* Provided data
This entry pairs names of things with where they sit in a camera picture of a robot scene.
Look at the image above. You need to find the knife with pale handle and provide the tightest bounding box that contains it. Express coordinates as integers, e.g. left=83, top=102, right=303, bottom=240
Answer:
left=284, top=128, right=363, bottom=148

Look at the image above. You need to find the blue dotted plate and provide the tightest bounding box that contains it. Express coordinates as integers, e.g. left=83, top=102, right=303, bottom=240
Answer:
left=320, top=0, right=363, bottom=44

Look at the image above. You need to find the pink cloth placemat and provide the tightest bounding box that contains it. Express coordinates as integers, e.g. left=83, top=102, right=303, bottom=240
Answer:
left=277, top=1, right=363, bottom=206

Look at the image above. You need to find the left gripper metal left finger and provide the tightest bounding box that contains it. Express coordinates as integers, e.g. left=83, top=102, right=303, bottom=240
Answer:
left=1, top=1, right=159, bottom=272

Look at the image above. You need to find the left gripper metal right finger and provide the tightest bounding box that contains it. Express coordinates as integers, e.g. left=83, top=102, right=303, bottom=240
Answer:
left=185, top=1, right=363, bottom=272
--
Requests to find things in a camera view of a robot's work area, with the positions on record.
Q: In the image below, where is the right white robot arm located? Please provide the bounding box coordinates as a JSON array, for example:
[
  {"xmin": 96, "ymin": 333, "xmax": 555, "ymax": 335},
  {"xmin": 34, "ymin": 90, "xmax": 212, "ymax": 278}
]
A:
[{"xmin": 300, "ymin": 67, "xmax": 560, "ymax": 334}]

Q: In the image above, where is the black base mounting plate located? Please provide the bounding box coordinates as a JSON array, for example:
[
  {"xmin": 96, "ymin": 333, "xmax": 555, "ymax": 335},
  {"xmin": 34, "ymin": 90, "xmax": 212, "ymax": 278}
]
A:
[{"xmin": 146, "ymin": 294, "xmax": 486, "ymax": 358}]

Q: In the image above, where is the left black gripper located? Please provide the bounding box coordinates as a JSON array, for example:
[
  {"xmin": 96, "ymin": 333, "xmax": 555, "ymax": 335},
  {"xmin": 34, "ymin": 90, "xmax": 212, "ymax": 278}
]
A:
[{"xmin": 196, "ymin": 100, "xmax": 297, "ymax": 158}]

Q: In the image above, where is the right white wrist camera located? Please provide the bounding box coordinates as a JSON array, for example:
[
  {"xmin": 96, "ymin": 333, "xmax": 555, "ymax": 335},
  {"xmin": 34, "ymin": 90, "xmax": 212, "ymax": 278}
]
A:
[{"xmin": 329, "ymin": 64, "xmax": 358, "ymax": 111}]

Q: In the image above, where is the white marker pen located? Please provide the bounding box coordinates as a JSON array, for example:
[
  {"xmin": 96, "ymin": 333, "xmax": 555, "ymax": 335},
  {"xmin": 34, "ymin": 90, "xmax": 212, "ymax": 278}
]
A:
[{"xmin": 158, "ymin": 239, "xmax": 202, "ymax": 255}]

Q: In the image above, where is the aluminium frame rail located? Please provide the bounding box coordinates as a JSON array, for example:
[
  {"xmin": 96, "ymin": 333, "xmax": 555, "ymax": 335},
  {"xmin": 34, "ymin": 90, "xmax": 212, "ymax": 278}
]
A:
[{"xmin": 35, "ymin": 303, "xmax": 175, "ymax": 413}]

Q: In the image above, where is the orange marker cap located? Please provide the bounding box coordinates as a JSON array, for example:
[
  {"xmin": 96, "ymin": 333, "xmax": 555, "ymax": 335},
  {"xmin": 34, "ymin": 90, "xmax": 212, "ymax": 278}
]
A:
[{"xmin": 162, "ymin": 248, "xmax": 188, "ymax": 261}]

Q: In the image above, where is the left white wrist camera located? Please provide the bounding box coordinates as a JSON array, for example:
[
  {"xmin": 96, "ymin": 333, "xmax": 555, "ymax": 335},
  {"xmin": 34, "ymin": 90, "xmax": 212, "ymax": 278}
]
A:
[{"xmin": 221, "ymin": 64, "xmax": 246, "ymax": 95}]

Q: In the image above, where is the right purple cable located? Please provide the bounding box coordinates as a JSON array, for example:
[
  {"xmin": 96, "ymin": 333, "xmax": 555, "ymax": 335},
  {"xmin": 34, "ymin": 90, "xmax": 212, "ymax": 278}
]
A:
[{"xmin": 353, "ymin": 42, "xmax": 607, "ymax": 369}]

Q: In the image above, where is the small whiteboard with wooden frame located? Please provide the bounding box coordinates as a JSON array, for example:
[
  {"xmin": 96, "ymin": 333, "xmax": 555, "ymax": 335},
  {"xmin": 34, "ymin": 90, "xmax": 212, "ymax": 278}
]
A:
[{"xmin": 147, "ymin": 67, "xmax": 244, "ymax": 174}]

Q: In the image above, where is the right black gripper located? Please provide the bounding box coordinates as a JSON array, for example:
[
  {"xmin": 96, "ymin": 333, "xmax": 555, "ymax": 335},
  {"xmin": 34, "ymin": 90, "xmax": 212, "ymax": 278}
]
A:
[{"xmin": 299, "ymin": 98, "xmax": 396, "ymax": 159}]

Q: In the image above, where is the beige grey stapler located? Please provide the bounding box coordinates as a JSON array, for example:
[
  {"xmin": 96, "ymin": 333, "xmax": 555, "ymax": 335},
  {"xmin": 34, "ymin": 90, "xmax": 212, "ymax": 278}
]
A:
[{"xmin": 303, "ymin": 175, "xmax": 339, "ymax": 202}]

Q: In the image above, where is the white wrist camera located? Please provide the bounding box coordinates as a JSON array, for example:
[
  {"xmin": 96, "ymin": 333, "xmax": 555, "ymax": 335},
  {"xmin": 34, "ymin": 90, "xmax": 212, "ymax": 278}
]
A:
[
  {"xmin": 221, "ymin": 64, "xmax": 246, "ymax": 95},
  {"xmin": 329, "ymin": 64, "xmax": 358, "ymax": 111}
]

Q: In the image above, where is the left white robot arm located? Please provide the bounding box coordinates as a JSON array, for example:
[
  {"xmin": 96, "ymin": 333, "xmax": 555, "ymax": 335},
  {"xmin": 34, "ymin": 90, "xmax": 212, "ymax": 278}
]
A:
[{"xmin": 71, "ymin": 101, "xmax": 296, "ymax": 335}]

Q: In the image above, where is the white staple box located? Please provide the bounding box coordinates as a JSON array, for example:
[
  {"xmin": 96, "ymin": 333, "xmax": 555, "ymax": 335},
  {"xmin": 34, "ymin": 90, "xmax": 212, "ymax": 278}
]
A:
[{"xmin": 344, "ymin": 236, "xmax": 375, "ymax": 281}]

* Task to carry out
Output the lines of the records above exactly as they appear, from the line containing "This entry pairs" through the line containing "Look at the image above. You need to find the knife".

* Output of the task
This entry pairs names of things with where they sit in a camera picture of a robot scene.
Look at the image above. You need to find the knife with pale handle and provide the tightest bounding box that contains it. Express coordinates as integers, e.g. left=83, top=102, right=303, bottom=240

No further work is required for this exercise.